Nagle obydwaj spojrzeli się na siebie i ruszyli biegiem w głąb budynku. Moje zdezorientowanie szybko minęło, kiedy zrozumiałem ich zachowanie. Wyjrzałem ukradkiem przez okno i moje obawy się potwierdziły. Pod budynek zajechały policyjne radiowozy na sygnale.
Zakląłem głośno i rzuciłem się w kierunku przeciwnym do mafiozów. Może oni lepiej znali rozkład budynku, ale zwracali na siebie więcej uwagi. Moim jedynym sposobem na ucieczkę było wymknięcie się ukradkiem, kiedy policja będzie zajęta nimi.
Biegłem jak najszybciej, starając się równocześnie zachowywać jak najciszej. Nie mogłem pozwolić, żeby funkcjonariusze otoczyli budynek, bo wtedy moja droga ucieczki byłaby zamknięta. Adrenalina pulsowała mi w żyłach i napędzała moje ciało. Szanse na ucieczkę z każdą chwilą były coraz mniejsze, ale nie pozwalałem sobie na zwątpienie i zwolnienie tempa.
Zatrzymałem się przed drzwiami, przez które zaledwie kilkanaście minut wcześniej się skradałem i zacząłem nasłuchiwać. Usłyszałem za nimi kroki. Było już za późno na dyskrecję...
Wypadłem z budynku, ignorując piekące mięśnie nóg i palenie w płucach. Ruszyłem sprintem w kierunku płotu.

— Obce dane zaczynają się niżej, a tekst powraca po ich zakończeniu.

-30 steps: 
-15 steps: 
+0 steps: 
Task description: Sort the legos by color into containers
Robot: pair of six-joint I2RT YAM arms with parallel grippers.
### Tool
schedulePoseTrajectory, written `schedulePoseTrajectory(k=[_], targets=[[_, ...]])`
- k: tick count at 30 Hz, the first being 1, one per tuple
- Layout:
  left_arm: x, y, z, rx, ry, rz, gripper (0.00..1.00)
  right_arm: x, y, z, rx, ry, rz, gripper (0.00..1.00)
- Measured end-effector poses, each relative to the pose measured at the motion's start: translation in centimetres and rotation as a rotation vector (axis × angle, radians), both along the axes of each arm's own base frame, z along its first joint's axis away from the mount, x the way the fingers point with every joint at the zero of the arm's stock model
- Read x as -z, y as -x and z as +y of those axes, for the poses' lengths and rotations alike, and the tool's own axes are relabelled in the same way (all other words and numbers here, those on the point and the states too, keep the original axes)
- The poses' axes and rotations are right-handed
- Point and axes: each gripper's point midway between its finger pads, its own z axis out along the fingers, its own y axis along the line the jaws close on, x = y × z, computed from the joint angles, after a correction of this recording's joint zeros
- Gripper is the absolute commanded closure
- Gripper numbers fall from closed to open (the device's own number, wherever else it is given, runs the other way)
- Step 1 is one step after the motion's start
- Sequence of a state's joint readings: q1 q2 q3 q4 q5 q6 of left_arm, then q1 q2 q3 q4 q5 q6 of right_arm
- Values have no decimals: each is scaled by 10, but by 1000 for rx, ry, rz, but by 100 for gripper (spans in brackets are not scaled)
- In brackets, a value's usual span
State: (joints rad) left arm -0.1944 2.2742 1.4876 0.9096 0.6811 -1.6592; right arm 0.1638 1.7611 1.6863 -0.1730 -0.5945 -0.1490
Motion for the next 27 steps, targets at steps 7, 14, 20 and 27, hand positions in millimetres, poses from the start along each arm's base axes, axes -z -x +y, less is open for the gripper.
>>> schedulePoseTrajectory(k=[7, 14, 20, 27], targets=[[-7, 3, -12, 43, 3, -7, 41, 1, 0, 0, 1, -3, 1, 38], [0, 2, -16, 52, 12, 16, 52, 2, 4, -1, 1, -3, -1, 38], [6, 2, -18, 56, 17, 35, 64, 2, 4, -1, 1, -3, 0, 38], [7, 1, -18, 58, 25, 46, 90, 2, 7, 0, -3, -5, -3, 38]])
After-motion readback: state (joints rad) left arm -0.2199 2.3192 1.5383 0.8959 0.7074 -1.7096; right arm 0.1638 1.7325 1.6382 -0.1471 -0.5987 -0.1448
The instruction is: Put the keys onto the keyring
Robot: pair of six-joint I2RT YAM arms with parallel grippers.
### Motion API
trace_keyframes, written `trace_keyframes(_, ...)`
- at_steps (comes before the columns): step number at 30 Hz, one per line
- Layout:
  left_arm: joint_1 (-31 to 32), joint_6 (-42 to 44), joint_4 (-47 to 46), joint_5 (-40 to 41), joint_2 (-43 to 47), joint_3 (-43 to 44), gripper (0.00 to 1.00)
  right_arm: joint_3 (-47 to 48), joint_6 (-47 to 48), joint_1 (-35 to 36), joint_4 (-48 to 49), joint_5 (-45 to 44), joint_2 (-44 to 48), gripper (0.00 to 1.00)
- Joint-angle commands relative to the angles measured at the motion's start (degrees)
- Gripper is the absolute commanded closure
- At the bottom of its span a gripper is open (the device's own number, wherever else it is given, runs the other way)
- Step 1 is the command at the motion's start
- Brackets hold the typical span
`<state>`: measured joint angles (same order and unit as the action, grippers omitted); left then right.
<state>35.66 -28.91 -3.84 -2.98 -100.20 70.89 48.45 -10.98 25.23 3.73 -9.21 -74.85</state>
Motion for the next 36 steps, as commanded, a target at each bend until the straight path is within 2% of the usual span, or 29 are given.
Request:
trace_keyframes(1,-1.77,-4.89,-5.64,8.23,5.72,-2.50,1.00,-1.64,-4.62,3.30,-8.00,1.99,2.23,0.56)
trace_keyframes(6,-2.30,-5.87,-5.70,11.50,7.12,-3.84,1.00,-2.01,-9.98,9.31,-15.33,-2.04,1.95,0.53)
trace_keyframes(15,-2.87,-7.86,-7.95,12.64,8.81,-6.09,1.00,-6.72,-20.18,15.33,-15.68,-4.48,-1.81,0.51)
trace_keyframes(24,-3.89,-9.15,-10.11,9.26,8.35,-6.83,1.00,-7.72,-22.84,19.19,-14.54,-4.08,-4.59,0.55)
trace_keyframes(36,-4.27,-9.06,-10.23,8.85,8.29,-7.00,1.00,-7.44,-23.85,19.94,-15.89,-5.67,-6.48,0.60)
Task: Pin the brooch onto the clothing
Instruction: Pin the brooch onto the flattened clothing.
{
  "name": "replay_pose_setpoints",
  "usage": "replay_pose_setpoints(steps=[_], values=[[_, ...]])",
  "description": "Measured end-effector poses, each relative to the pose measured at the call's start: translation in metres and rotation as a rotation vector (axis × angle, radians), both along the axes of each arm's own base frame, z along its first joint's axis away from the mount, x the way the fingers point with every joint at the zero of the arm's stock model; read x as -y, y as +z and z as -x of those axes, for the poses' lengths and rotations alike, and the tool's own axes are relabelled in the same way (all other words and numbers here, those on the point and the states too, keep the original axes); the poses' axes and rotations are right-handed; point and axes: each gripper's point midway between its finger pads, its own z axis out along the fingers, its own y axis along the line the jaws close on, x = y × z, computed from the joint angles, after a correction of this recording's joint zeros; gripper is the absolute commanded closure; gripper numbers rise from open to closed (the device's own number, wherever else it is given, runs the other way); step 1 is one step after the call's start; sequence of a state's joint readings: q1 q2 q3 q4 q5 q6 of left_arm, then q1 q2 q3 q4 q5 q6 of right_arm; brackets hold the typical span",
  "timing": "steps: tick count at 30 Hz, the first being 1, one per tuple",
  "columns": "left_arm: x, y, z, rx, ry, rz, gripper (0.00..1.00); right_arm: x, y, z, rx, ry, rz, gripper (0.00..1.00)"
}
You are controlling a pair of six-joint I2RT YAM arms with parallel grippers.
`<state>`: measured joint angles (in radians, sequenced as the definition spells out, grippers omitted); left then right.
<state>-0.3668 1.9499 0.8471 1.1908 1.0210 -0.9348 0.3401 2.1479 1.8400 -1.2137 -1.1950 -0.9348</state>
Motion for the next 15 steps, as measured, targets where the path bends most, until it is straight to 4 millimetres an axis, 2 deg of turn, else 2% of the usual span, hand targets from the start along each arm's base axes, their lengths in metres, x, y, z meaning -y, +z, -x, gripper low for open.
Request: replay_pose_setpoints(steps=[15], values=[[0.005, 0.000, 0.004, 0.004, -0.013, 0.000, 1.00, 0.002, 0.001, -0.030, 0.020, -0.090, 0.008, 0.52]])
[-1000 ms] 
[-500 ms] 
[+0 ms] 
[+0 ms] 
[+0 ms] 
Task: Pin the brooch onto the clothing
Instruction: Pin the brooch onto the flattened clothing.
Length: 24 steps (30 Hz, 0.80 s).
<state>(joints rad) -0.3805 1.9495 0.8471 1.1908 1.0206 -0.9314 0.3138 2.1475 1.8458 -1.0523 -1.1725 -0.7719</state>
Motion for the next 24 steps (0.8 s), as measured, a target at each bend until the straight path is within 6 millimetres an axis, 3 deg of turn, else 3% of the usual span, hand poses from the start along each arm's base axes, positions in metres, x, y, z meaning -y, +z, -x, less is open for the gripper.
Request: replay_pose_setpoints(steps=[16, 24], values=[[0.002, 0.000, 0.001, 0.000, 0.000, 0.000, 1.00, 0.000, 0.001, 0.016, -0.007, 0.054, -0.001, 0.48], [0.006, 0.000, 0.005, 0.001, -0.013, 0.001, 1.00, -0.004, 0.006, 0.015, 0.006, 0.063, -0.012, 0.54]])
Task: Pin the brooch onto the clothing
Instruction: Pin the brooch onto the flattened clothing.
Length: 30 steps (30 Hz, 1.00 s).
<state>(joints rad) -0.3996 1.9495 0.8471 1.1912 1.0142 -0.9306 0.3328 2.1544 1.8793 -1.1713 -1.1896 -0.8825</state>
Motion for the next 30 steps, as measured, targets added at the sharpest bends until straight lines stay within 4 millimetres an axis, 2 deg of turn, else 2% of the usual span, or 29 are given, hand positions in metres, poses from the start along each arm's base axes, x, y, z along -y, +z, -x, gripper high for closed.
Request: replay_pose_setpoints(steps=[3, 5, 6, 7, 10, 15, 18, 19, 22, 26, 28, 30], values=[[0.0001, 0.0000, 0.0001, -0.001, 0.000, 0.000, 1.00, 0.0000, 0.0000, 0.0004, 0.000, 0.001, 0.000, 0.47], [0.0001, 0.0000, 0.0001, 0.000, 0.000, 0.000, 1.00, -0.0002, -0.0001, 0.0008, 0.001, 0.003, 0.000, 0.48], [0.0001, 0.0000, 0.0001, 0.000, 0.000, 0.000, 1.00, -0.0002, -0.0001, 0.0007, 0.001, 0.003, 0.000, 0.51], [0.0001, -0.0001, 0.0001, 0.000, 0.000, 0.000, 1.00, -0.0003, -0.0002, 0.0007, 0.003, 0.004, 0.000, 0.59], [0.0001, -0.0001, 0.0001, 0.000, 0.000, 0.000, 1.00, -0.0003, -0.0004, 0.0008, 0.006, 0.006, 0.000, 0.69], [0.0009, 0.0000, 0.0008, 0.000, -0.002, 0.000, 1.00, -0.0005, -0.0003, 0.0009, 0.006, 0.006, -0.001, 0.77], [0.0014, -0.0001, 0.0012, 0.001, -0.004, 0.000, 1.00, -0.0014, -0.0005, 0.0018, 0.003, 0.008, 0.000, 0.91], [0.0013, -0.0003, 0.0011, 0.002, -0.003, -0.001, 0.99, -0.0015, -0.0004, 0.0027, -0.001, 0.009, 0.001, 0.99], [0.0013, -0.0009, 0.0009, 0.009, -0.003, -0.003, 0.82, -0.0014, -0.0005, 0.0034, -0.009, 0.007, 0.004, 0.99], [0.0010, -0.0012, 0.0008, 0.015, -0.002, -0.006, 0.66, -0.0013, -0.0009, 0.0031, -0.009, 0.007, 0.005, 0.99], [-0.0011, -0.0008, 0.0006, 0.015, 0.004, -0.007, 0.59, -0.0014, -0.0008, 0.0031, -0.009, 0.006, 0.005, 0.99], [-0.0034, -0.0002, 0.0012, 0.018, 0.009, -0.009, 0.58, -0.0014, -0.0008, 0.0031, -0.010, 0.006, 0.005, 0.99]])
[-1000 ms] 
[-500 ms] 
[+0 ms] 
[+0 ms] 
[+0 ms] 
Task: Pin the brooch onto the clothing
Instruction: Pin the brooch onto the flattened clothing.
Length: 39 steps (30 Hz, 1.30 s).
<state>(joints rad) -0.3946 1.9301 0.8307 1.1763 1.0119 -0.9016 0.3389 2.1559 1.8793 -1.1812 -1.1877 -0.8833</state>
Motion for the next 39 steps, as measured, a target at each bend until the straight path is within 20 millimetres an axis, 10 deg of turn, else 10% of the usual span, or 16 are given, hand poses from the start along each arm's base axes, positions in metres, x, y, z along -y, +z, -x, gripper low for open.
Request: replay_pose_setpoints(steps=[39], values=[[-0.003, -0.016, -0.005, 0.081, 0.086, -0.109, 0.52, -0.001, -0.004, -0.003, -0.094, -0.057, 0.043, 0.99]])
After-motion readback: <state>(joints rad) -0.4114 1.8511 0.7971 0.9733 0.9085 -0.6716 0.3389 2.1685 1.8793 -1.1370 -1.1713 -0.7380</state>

Za plecami słyszałem krzyki policjantów, ale nie zatrzymywałem się. Modliłem się tylko o to, żeby nie zaczęli strzelać.
Jeszcze kilka susów dzieliło mnie od wolności. Była tak blisko. Nagle znikąd pojawił się człowiek. W tle wrzaski. Strzały. Migające światła policyjnych aut. Szarpanina.
Później był jedynie ból, paraliżujący moje ciało.
*caporegime- jest to osoba wydająca polecenia poszczególnym członkom mafii w wyznaczonej mu przez bossa paranze
**paranze- jednostka, którą zarządza caporegime, składa się z kilku rodzin mafijnych, kilka paranze tworzy klan
○●○●○●○●○●○●○●○●○●
Mam wrażenie, że Valentino podświadomie uwielbia pakować się w kłopoty 😂 Miłego piątku!